To evaluate the performance of POEMColoc on a wider variety of GWAS types, we obtained summary statistics from the GWAS Catalog. To evaluate the effect of diverse ancestry, we obtained statistics for a single study of 15 hematological traits from meta-analysis of five global populations [23]. To evaluate the effect of direct sequencing vs genotype imputation, we obtained statistics from two additional studies reporting WGS derived summary statistics [24, 25]. We selected significant regions, merged with GTEx Whole Blood summary statistics, ran coloc and POEMColoc as described above for the UKBB summary statistics.

Evaluating POEMColoc performance with simulations

Simulation studies were performed using genotype data from UK Biobank British ancestry individuals and simulated quantitative trait phenotypes. The LD structure in our simulation therefore reflects that of the UK Biobank British population. For each simulated dataset, a causal eQTL SNP was randomly selected among variants across the genome with minor allele frequency at least 0.01. Under H3, a second, distinct causal SNP was randomly selected from variants with minor allele frequency at least 0.01 within a 1 kb window from the first causal SNP. Close proximity of the two causal SNPs ensures that many datasets will present a challenging colocalization problem, in which the causal GWAS SNP may have a statistically significant association without shared causality due to linkage disequilibrium.
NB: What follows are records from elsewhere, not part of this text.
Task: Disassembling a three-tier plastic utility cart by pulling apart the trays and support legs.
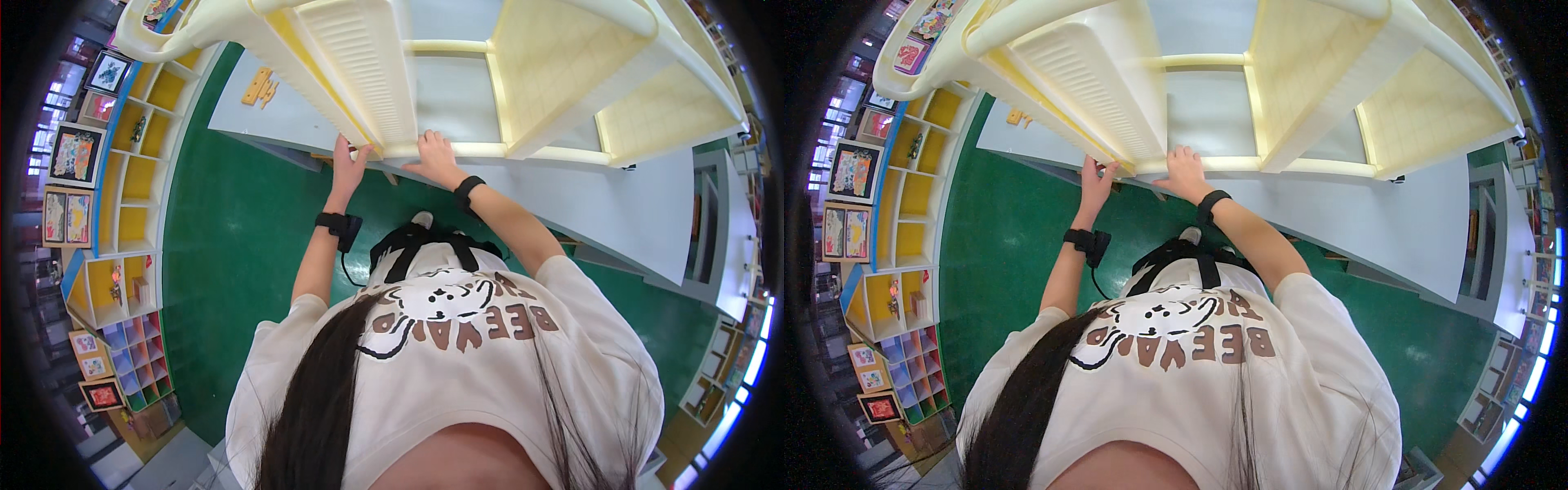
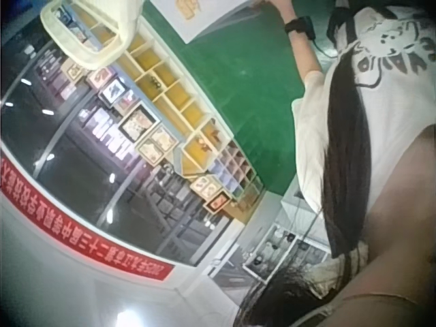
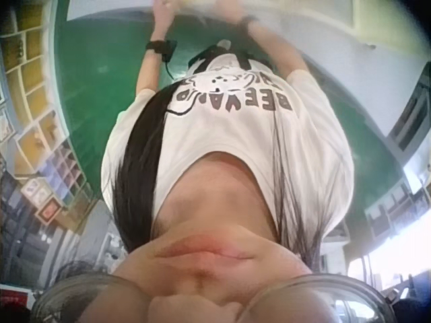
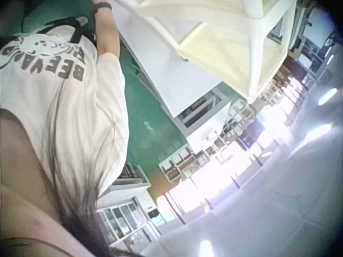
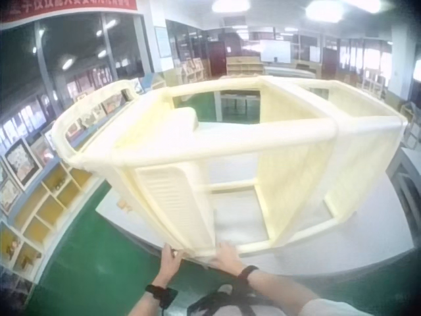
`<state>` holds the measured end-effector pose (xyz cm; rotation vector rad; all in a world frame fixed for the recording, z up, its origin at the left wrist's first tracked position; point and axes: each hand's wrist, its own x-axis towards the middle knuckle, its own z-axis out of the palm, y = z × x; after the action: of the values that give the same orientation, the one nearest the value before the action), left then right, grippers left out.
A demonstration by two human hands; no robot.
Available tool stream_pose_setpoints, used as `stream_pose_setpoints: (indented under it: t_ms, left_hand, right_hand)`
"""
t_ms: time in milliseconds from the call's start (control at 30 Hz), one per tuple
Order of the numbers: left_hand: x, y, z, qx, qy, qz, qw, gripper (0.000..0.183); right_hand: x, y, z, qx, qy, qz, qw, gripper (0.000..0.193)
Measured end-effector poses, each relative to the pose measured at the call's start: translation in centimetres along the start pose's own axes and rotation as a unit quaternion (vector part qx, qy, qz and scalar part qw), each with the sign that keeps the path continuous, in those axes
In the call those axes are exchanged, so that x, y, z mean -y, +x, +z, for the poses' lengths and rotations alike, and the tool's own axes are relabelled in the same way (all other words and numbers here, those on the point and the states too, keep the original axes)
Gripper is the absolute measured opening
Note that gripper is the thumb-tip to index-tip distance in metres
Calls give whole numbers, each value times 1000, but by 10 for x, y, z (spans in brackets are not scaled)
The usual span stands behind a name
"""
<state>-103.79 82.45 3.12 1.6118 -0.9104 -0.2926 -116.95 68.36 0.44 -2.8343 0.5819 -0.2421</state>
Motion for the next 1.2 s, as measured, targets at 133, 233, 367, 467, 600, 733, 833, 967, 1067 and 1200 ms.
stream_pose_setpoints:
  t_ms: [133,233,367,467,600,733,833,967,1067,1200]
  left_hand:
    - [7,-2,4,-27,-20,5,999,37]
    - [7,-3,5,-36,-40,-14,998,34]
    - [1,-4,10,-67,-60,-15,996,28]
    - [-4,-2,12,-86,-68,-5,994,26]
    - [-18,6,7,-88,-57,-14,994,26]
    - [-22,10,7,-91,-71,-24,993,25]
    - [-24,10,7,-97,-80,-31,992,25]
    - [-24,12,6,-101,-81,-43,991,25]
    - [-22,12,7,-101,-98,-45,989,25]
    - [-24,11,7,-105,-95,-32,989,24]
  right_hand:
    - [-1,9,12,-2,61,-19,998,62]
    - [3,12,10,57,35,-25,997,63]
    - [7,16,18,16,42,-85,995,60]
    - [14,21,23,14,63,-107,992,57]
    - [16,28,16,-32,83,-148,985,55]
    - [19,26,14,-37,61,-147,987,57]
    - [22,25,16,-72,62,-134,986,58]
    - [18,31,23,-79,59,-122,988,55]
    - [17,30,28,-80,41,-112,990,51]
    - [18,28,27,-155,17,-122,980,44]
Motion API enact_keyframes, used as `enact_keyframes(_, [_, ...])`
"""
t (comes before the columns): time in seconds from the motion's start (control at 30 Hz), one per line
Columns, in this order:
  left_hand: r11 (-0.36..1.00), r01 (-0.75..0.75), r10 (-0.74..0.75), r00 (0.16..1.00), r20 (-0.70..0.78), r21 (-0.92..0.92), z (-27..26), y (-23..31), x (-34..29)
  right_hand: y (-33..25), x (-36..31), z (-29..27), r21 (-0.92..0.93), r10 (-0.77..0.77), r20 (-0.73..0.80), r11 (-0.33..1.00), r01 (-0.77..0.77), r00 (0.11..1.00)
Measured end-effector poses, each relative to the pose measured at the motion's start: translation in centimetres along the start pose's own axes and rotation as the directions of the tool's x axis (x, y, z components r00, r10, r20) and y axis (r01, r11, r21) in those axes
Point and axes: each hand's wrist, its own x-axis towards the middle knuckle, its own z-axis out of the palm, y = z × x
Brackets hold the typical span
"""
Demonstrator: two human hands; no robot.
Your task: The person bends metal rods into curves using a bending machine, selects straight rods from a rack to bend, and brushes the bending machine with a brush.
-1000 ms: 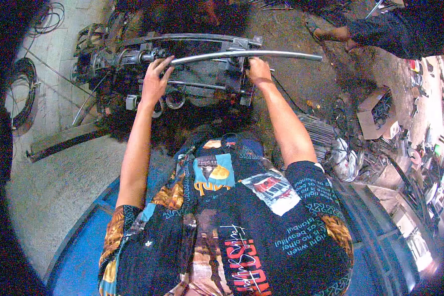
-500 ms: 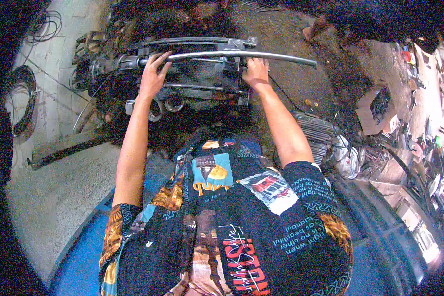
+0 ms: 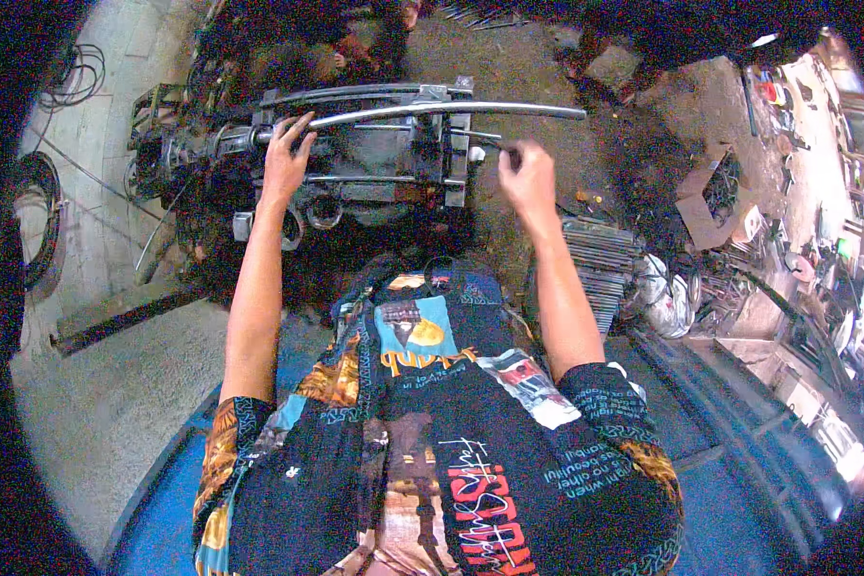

We randomly sampled \({N}_{1}=500\) UK Biobank British individuals to simulate eQTL phenotypes (eQTL group), and \({N}_{2}=10000\) new individuals from the same population to simulate GWAS phenotypes (GWAS group). The phenotype for \(i\)th individual in group \(k\) (\({Y}_{ki}\)) (where k = 1 indicates the eQTL dataset and k = 2 the GWAS dataset) is simulated based on the causal SNP genotype \({g}_{c}\) from UKBB data, \({Y}_{ki}\sim N({\beta }_{c}{g}_{ci},1)\) where \({\beta }_{c}=\sqrt{{h}^{2}}/\sqrt{2{f}_{c}(1-{f}_{c})(1-{h}^{2})}\) is computed from the minor allele frequency \({f}_{c}\) at site \(c\) and single SNP heritability \({h}^{2}\). \({h}^{2}\) values were sampled from beta distributions with means 0.0099 for GWAS and 0.1 for eQTL (Beta(4, 400) and Beta(2, 18) respectively). We computed summary statistics for all SNPs with minor allele frequency greater than 0.01 within a 0.5 Mb window on either side of the causal eQTL variant. We compared POEMColoc with coloc, PICCOLO and with the simple approach using top SNP eQTL \(p\)-values. As in other analyses, coloc and POEMColoc were run using the default coloc priors on causal configurations. The analysis was run over the full 1 Mb region for which summary statistics were computed. Results from additional simulations using reduced heritability, \({N}_{1}\), and \({N}_{2}\) are presented in the supplementary materials.

Comparison to PICCOLO

POEMColoc was compared to PICCOLO using its default settings and PICS causal probabilities obtained from pics.download using the EUR ancestry option. We attempted to run PICCOLO on all simulated datasets and a random sample of 100 UK Biobank phenotypes with at least one genome-wide significant association. Due to its use of PICS for estimating causal SNP probabilities and the fact that PICS uses only variants in 1000 Genomes phase I, PICCOLO is not able to run on a large fraction of analyzed datasets. All comparisons presented between PICCOLO and POEMColoc are restricted to the subset of datasets on which both could be run.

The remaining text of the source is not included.